• _The problem_
Search the listing below for "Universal". Copy each matching line.

• _Exercise data_

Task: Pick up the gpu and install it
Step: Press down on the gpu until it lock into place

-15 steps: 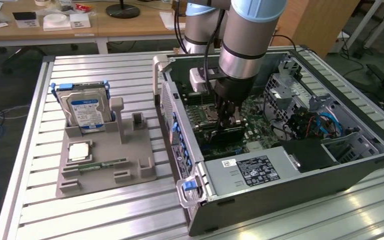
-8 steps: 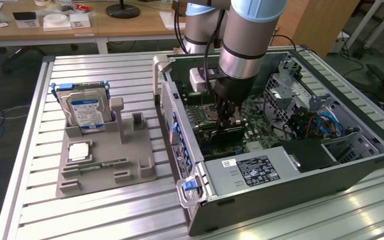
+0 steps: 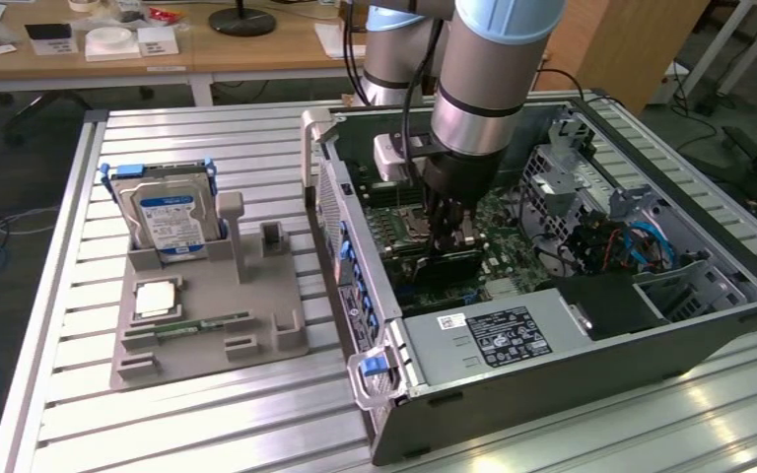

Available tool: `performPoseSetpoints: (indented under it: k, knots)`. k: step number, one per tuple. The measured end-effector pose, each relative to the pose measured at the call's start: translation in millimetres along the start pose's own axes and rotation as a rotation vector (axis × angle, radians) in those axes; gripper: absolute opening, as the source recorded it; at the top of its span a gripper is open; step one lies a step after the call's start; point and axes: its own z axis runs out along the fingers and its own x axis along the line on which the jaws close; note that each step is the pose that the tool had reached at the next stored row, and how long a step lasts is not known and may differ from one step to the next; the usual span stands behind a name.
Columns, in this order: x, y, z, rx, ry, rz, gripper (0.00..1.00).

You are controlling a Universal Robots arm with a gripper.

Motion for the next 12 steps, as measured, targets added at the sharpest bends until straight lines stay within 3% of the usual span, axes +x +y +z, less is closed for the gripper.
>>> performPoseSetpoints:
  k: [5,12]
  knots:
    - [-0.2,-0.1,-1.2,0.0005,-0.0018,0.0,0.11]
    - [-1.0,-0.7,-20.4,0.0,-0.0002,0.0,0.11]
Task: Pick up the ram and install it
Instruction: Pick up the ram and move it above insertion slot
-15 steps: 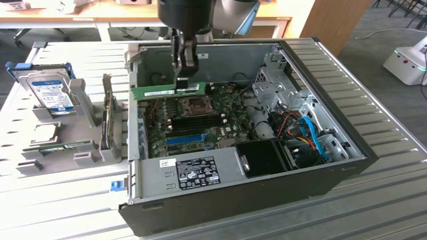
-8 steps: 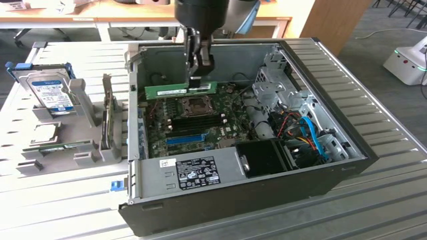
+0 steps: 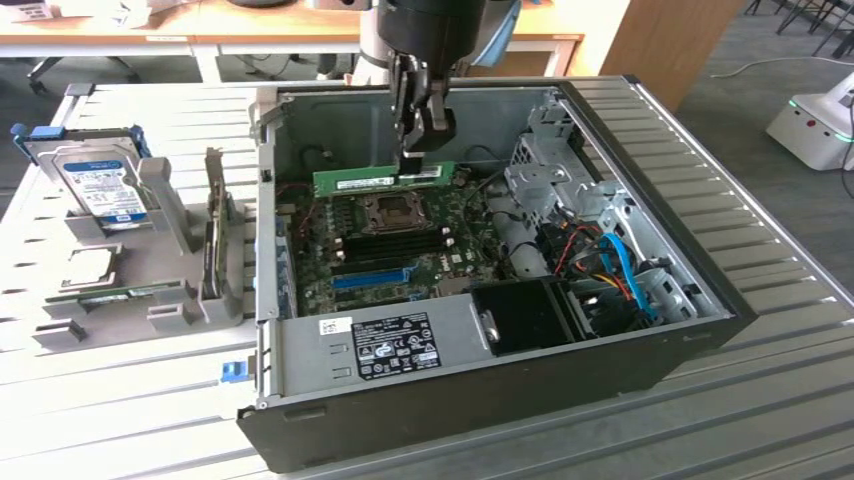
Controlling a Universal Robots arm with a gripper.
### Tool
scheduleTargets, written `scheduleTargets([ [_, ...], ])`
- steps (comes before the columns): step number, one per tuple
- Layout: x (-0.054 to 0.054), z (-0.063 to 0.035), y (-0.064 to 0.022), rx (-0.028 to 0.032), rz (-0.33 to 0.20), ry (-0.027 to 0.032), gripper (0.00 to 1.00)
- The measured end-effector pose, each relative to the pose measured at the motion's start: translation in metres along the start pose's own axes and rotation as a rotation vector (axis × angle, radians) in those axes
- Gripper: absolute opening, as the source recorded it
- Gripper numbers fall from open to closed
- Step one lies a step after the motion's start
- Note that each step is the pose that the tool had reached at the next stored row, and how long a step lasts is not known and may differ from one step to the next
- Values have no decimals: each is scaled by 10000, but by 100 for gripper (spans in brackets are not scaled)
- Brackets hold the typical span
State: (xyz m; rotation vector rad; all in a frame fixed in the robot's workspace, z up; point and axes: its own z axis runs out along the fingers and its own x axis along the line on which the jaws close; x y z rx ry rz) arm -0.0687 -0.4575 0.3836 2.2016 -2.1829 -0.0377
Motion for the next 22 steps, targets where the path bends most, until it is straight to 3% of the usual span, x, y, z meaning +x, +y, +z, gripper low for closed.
scheduleTargets([
  [7, -44, 1, -1, 0, 0, -1, 12],
  [9, -152, 2, -2, 0, 1, -1, 12],
  [16, -342, 5, -4, 1, 0, -1, 12],
  [22, -406, 6, -5, 0, 0, 0, 12],
])
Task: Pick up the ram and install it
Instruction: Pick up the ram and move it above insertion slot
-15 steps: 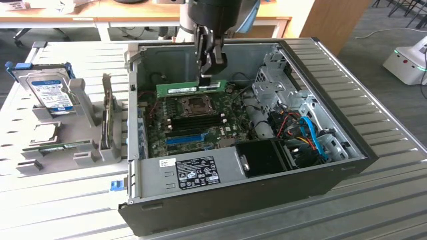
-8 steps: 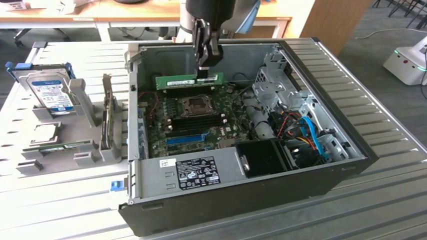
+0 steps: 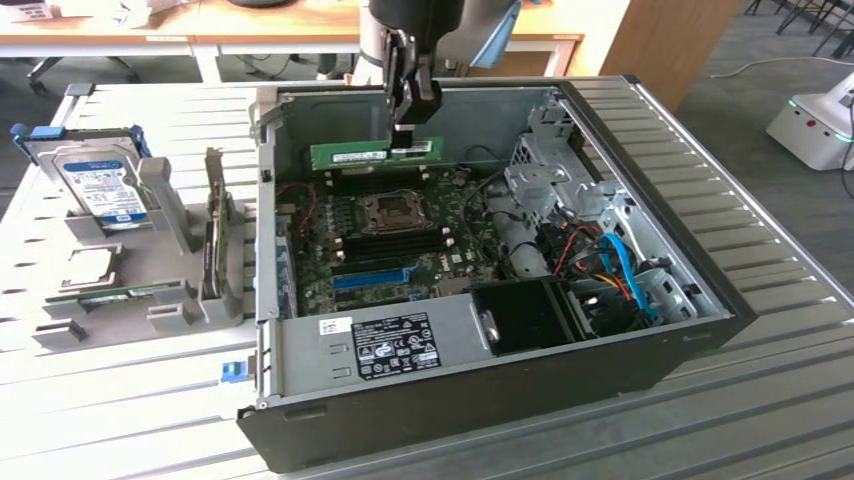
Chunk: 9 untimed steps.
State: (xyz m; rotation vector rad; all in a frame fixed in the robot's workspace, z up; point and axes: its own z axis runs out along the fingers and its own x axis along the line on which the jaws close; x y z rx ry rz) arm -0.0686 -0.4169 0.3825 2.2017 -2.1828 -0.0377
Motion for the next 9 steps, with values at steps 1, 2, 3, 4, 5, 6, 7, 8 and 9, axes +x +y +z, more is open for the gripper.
scheduleTargets([
  [1, 0, 0, 0, 0, -1, 0, 12],
  [2, 0, 0, -3, 0, 0, 0, 12],
  [3, 0, -1, -15, 0, 2, 1, 12],
  [4, 0, -1, -33, 0, 2, 0, 12],
  [5, 0, -2, -59, 1, 1, -1, 12],
  [6, 0, -3, -84, 0, 1, 0, 12],
  [7, 1, -5, -108, 0, 0, 0, 12],
  [8, 1, -5, -130, 0, 1, 0, 12],
  [9, 1, -7, -152, 0, 1, 0, 12],
])
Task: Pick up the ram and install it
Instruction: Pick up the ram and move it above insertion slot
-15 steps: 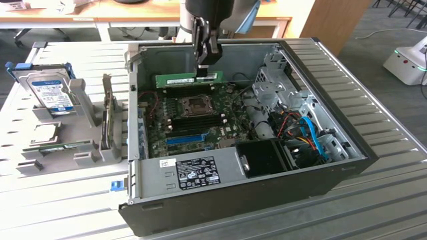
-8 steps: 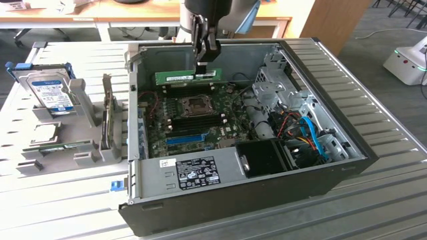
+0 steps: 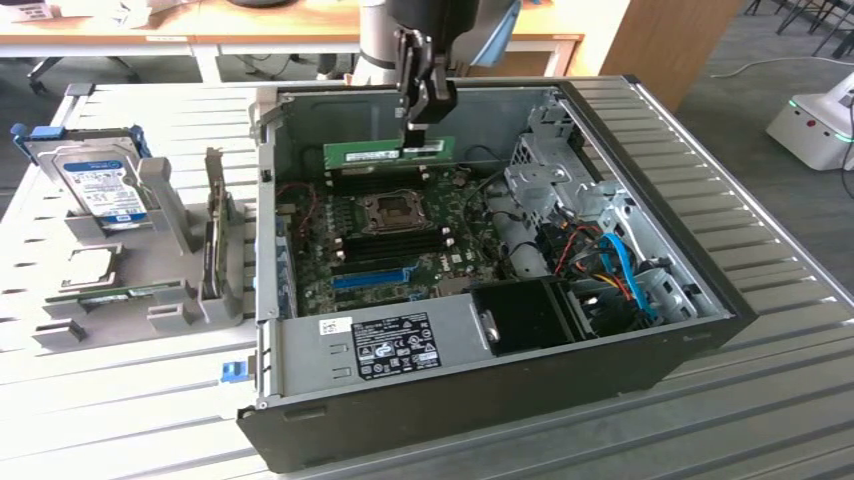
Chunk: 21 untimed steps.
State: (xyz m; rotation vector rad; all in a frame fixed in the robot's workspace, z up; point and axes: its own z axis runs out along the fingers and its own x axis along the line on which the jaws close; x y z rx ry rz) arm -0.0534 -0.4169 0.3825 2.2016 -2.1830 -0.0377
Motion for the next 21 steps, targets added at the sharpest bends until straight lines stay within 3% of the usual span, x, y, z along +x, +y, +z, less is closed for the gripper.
scheduleTargets([
  [5, 1, -4, -104, 0, -1, 0, 12],
  [13, 0, 21, -107, 0, 0, 0, 12],
  [21, -1, 160, -114, 0, -1, 0, 12],
])
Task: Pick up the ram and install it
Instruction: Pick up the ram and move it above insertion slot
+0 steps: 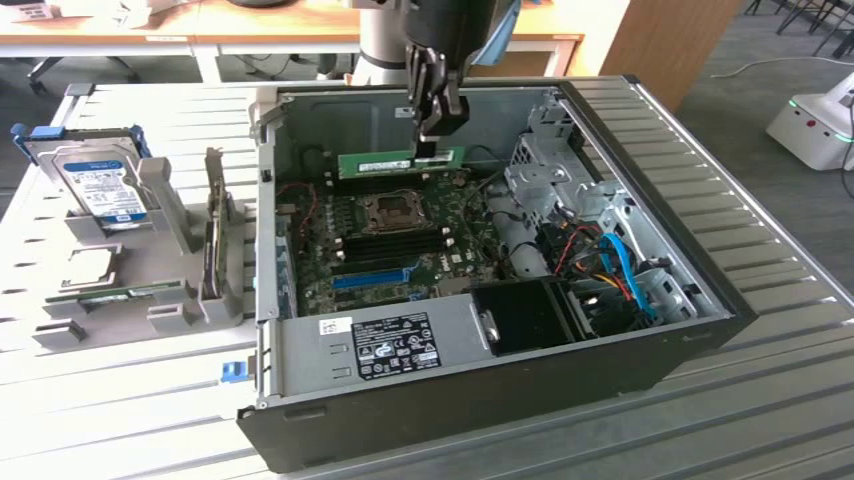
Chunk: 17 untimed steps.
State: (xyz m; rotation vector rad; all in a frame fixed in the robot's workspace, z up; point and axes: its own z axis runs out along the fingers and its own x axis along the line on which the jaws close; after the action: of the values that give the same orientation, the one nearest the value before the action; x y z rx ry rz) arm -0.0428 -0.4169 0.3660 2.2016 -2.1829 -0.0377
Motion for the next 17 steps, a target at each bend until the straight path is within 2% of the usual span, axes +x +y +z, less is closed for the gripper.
scheduleTargets([
  [11, -2, 193, -9, 0, 0, 0, 12],
  [17, -8, 204, -9, 1, 3, -1, 12],
])
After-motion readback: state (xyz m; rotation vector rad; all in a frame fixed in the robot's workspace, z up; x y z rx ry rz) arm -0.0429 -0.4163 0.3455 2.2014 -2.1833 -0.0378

• _Task result_
You are controlling a Universal Robots arm with a gripper.
Controlling a Universal Robots arm with a gripper.

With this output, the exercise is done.